I refuse to let this go, on behalf of dozens of people (some on this forum) who I know have this problem. I replied (lost my cool) to AMD after being told "we don't solve our competitors' problems" by AMD line support (inane! I wonder if they hire adults, too.). Here is what they said:
Thank you for providing us with additional information. Since the previous Service Request (SR # XXXXXXXX) is now closed, we have recreated another Service Request (SR # XXXXXXXX) for Level 2 to review with you at a deeper level. Thank you for your patience.
They requested system reports, and I re-sent the reports they requested last June (no kidding. Just as well, as I await replacement parts for the machine that got destroyed by UPS on its way back from Intel). Stay tuned.
Count me among the DX58SO owners experiencing this problem. I have three similar DX58SO systems partially generating this error message.
The specifications for these systems are as follows:
DX58SO with the latest Feb.XX 2010 BIOS
GIGABYTE ATI Radeon HD4850 1GB Fan-less Video Card
6 – 8 GB of RAM from 3 different manufacturers (Crucial, Corsair and Patriot)
PC Power and Cooling 500W – 750W PSU
The 1st system is my workstation running Windows 7 Ultimate x64 (referred to as wrk-w7 from here on).
The 2nd is a Media Center setup/backup workstation running Windows 7 Ultimate x64 (referred to as mcb-w7 from here on).
The 3rd is my server running Windows Server 2008 R2 – x64 (referred to as svr-w8 from here on).
Wrk-w7 is where my largest problem exists. I have the latest chipset drivers and the latest ATI drivers and the system still generates WHEA-L-17 errors frequently. For the past 3 weeks (running for 9 months) the system has been experiencing random OS lock-ups (this system has 6GB of Corsair RAM) with very little log detail to point me the correct direction.
Mc-w7 does generate some WHEA-L-17 errors but nowhere near the volume as seen on wrk-w7. I am unaware of its OS ever locking up either, but I would assume it lives an easier life than wrk-w7 does (this system has 6GB of Patriot RAM).
Svr-w8 doesn’t generate any WHEA-L-17 errors. Could be because its OS (Windows Server 2008 R2) doesn’t log them unlike W7. Or it could be due to the lack of fancy graphic components such as aero (this system has 8GB of Crucial RAM).
On wrk-w7 & mc-w7 I do have the theme set to Windows Classic as I personally don’t need the fanciness that is Aero.
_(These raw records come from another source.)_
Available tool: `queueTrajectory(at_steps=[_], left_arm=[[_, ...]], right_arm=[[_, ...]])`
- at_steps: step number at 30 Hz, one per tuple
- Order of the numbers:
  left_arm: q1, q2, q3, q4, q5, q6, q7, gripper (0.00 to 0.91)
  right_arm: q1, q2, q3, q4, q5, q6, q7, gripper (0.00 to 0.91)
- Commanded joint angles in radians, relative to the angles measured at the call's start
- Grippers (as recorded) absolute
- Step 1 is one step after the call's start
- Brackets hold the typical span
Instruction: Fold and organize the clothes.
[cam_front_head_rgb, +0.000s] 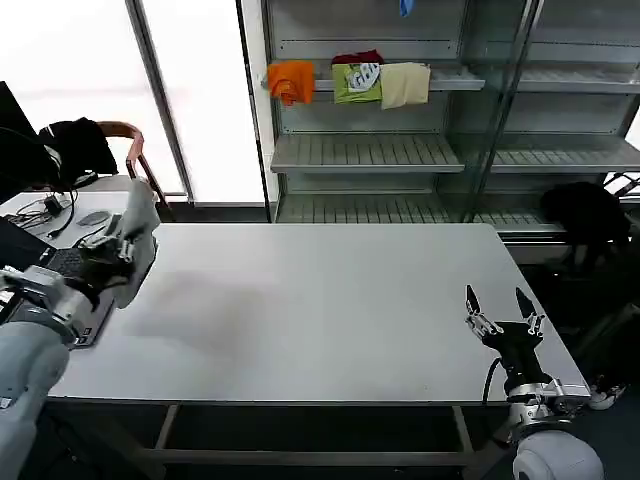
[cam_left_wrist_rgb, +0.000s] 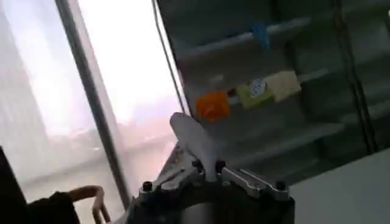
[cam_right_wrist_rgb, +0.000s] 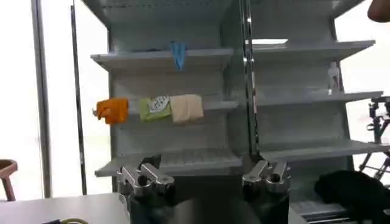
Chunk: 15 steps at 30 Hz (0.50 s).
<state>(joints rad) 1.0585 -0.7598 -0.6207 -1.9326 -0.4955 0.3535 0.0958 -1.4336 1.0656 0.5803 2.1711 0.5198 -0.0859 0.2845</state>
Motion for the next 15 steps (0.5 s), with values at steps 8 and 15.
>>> queueTrajectory(at_steps=[8, 15], left_arm=[[-0.033, -0.243, 0.578, 0.079, 0.324, -0.226, 0.09, 0.01], [-0.141, -0.217, 0.618, 0.056, 0.182, -0.081, -0.016, 0.03]], right_arm=[[-0.027, -0.006, 0.019, -0.008, 0.002, 0.013, -0.004, 0.907], [-0.018, -0.001, 0.008, -0.017, -0.004, 0.014, -0.006, 0.907]])
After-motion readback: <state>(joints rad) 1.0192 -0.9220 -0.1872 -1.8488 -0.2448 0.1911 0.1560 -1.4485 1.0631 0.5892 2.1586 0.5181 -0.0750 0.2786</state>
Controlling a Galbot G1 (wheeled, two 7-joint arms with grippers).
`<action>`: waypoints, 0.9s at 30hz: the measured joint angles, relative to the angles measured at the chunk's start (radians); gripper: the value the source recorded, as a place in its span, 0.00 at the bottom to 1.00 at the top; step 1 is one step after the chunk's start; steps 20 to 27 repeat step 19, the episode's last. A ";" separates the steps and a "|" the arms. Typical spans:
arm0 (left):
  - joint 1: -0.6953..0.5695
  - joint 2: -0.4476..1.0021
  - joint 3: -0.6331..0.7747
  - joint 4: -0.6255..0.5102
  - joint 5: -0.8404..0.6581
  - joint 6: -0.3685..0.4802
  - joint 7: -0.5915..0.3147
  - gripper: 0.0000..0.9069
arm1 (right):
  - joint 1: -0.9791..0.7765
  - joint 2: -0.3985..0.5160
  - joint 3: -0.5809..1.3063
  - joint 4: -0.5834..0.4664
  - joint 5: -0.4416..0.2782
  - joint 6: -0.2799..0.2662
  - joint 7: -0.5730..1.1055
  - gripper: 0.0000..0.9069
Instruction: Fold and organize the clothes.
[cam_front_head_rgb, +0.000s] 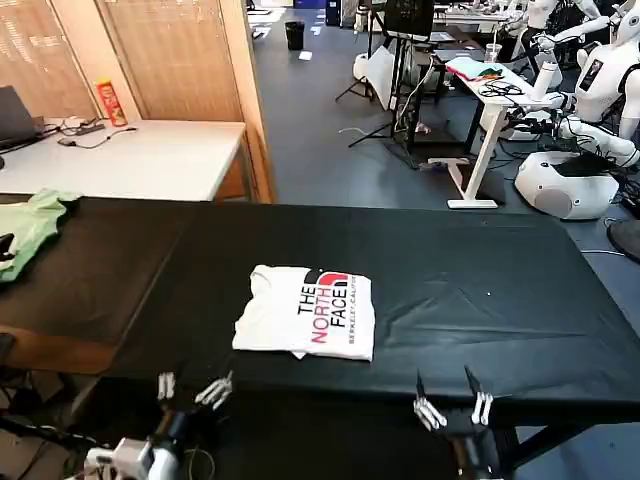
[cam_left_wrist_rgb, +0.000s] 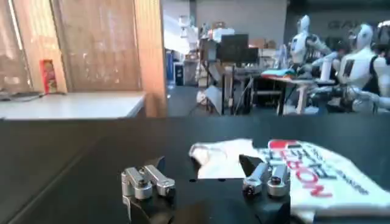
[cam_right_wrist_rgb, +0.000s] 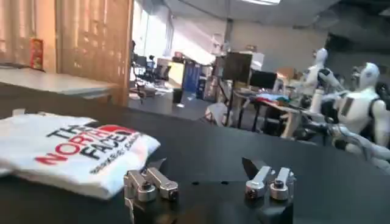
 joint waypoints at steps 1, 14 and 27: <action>0.019 0.002 -0.007 -0.002 0.000 -0.005 0.002 0.97 | -0.030 0.000 -0.001 0.015 0.005 -0.006 0.007 0.97; 0.171 0.022 -0.093 -0.068 -0.070 0.046 0.001 0.97 | -0.239 0.013 0.009 0.170 0.060 -0.096 0.068 0.97; 0.177 0.019 -0.098 -0.077 -0.069 0.048 0.001 0.97 | -0.253 0.013 0.010 0.183 0.059 -0.098 0.068 0.97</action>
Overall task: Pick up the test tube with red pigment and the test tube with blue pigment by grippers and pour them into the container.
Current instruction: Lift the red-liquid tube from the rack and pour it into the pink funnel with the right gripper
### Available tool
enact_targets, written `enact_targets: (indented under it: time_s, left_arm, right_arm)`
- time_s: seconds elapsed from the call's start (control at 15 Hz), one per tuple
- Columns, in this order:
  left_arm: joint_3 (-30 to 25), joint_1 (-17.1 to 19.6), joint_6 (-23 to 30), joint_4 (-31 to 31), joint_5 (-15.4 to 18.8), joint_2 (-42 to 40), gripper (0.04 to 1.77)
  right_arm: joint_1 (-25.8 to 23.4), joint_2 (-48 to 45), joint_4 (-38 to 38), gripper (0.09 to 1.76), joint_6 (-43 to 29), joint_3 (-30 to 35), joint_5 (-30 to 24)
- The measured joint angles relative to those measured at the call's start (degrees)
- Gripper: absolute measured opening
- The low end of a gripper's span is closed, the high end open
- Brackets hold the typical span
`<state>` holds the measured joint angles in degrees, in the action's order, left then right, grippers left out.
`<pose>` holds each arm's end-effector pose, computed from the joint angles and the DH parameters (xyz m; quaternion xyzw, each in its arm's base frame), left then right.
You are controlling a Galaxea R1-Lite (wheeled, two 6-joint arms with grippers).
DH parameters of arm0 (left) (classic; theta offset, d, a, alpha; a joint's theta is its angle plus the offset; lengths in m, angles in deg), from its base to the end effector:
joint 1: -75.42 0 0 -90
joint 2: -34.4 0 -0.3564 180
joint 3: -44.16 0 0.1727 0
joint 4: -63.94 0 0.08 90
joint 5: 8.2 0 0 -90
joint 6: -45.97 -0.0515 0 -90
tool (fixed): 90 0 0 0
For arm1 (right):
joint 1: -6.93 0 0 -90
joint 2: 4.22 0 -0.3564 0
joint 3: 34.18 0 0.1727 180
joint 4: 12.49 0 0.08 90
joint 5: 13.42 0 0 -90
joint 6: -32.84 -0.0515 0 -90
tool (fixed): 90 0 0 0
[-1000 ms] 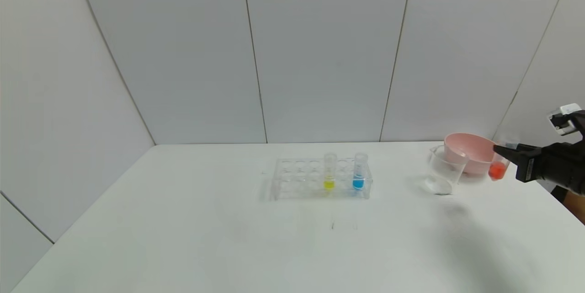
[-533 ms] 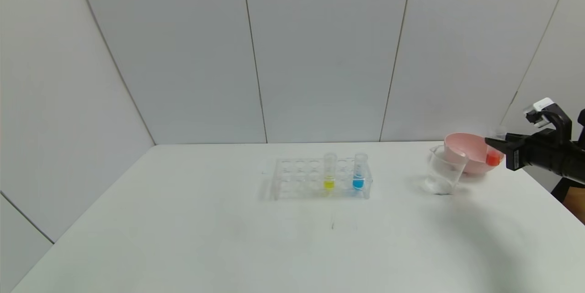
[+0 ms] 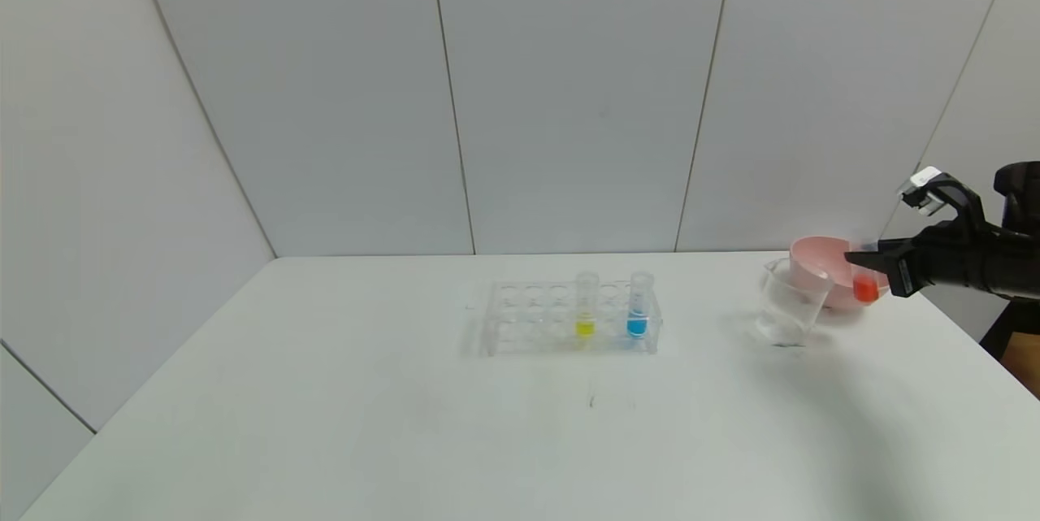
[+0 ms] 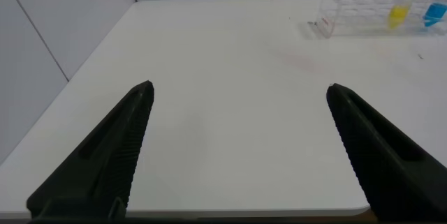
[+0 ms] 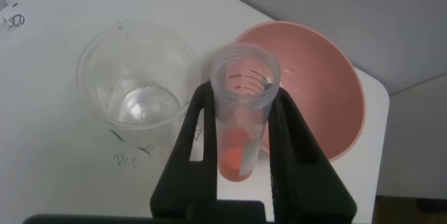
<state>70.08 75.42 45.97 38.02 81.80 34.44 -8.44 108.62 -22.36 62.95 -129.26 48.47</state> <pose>-0.0695 0.0000 0.0755 0.0000 0.0003 0.0000 1.0000 0.4056 -0.0863 0.2176 -0.1653 0.1862 0.1617 0.9549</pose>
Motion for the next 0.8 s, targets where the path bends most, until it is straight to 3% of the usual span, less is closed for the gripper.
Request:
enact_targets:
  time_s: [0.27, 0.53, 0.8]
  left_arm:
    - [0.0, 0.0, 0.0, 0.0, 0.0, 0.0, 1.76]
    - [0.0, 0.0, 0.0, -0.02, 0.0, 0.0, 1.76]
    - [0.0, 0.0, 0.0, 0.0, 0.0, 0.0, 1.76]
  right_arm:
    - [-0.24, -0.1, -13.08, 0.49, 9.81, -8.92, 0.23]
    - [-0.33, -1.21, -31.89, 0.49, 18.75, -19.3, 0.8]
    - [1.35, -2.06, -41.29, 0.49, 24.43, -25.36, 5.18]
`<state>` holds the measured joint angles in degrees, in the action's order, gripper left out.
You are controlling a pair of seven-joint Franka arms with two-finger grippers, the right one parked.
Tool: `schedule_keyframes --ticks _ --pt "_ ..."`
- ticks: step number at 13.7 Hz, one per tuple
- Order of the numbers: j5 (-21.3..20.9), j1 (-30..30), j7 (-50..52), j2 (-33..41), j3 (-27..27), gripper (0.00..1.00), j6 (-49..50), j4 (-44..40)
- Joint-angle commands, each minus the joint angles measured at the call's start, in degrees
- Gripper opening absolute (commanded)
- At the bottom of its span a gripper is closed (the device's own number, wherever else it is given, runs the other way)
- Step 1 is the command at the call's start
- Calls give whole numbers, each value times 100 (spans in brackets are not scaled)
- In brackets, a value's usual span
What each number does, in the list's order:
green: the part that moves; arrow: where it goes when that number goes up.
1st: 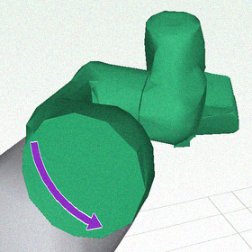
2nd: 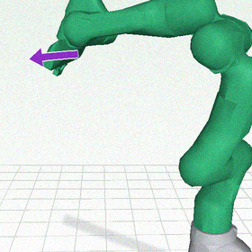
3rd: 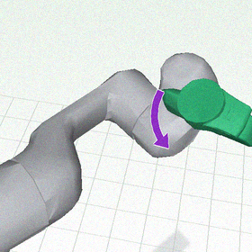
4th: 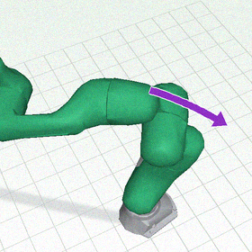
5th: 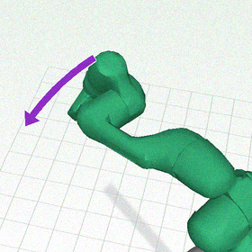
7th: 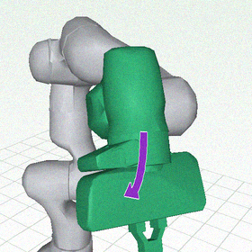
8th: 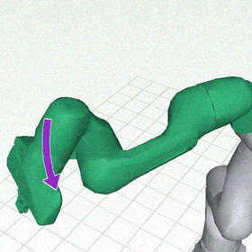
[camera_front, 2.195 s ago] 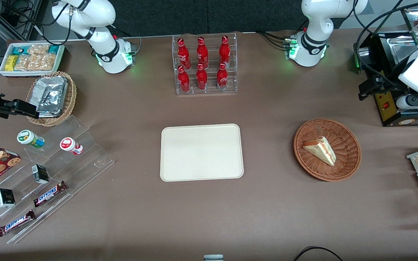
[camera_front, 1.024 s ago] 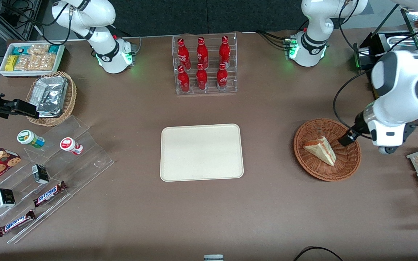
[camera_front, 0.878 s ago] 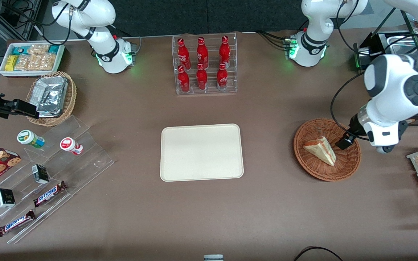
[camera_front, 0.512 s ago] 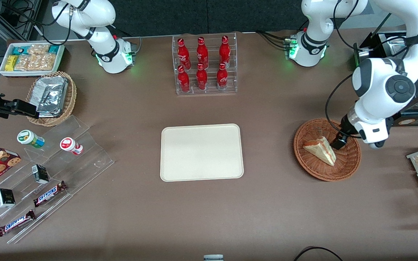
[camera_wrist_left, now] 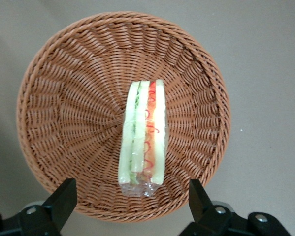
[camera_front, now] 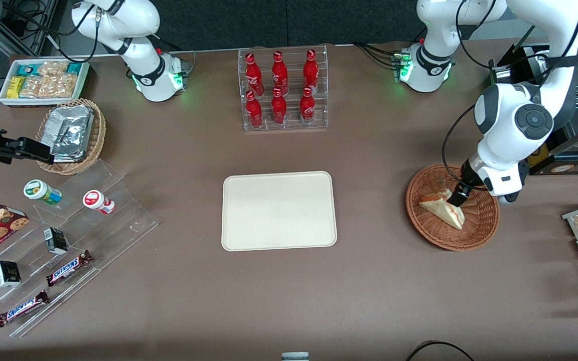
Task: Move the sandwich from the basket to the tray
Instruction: 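Lower the left gripper onto the sandwich and close on its wrapped edge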
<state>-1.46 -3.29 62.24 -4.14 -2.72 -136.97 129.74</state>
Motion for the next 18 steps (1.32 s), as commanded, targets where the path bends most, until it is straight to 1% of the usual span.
schedule_keyframes --ticks 1,9,12,13,14,15,16,17,18 --pt "6 -181 209 -200 17 100 -312 69" --pt "-82 -137 218 -675 34 100 -752 192" --pt "-82 -137 218 -728 43 100 -814 210" --pt "-82 -137 227 -763 43 92 -814 201" --pt "-82 -137 245 -781 52 56 -814 192" --pt "-82 -137 245 -781 52 25 -814 183" --pt "-82 -137 245 -781 61 3 -814 183" --pt "-99 -137 236 -781 61 0 -814 183" --pt "-108 -137 236 -781 61 0 -814 166"
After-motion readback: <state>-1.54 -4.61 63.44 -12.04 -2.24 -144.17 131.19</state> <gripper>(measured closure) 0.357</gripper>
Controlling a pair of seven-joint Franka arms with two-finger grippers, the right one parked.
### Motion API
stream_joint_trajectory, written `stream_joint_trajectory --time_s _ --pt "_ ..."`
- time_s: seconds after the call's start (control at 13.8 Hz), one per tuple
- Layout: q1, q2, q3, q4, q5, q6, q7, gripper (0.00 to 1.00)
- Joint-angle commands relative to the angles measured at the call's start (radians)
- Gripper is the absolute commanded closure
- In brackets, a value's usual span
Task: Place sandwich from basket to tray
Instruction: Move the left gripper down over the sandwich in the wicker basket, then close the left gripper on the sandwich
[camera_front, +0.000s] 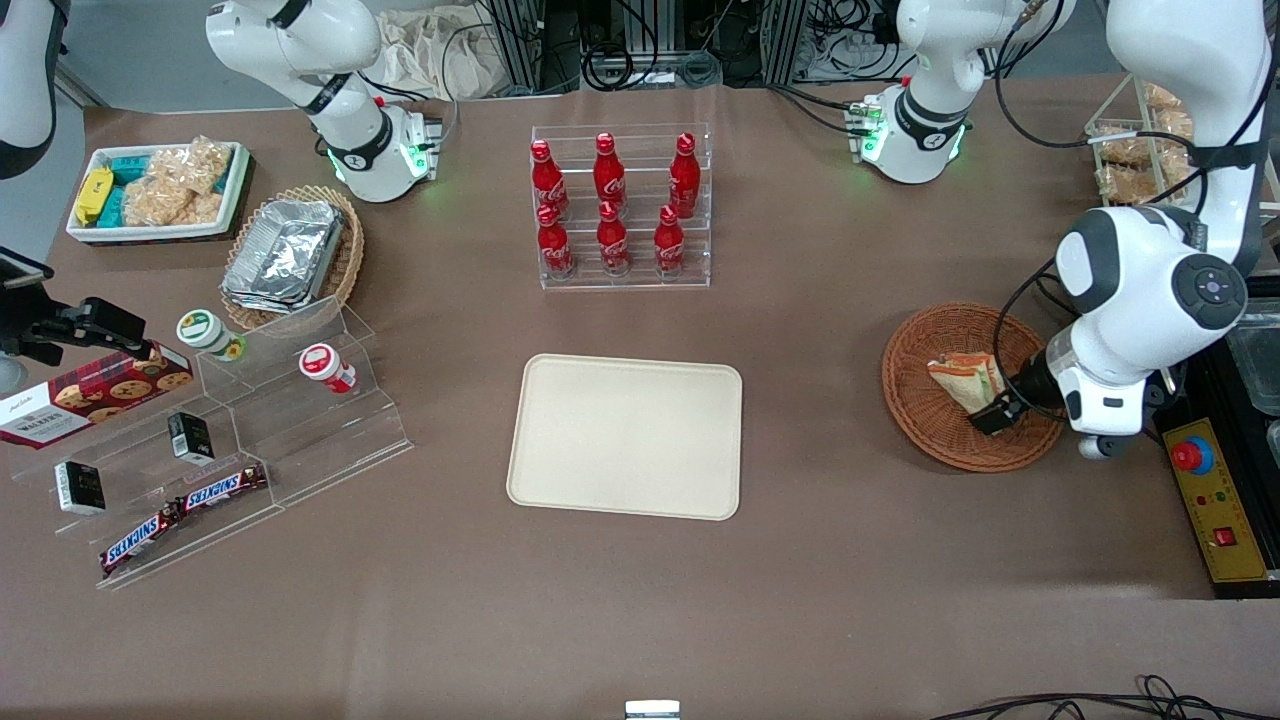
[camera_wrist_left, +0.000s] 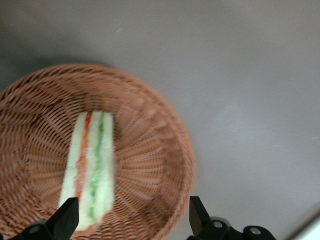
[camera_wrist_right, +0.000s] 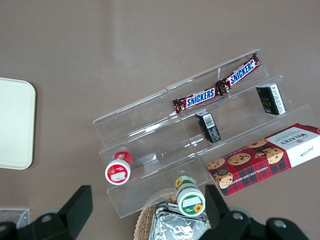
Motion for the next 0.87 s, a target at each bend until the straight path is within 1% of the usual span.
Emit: stream_joint_trajectory --time_s 0.0,0.36,0.44,0.58,0.8 --pt "0.011 -0.068 0.004 -0.099 0.007 0.022 -0.018 0.01" --pt "0.011 -0.065 0.023 -0.148 0.013 0.026 -0.018 0.01" --pt "0.011 -0.056 0.024 -0.150 0.027 0.034 -0.018 0.01" --pt "0.011 -0.032 0.024 -0.159 0.030 0.070 -0.019 0.01" --pt "0.011 0.014 0.024 -0.156 0.033 0.075 -0.018 0.01"
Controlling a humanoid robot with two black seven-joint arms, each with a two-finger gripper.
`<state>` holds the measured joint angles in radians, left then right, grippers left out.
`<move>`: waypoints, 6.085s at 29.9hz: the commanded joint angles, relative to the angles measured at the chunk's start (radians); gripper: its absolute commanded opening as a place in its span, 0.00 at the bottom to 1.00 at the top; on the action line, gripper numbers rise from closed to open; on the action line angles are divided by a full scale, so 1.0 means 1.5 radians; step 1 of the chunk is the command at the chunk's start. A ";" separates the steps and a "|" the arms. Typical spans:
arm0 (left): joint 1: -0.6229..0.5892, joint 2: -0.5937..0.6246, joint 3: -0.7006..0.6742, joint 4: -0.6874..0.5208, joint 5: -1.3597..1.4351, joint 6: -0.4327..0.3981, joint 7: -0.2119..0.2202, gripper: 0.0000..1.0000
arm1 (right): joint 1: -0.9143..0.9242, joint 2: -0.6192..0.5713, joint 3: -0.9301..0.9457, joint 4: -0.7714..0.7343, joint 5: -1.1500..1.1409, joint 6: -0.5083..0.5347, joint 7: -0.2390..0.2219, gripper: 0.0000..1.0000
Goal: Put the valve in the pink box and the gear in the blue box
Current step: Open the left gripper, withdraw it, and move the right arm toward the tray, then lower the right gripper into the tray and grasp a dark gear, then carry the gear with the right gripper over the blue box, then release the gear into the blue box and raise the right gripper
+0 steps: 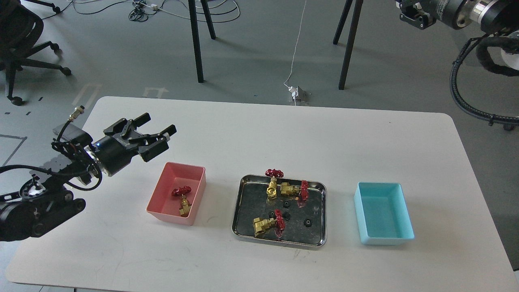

Regardless of this these systems still generate WHEA-L-17, although at different rates.
I’ve tried different ATI drivers on wrk-w7 since the system lock-ups have appeared. Tried the driver from off of Gigabyte’s website; tried the Microsoft Update recommended driver; tried the latest ATI-provided driver all to no real change that I can speak of.
I’m still tinkering with wrk-w7 software, but I’m getting close to buying an NVIDIA-based video card and if need be different RAM.
I dont think changing your ram is going to help but the nvidia card may. I have solved my issues by reloading the intel driver after I reboot. I leave my PC on most of the time so its not that big a deal to me. Check up a few posts I explain what I have done. See if the helps you OS lock ups.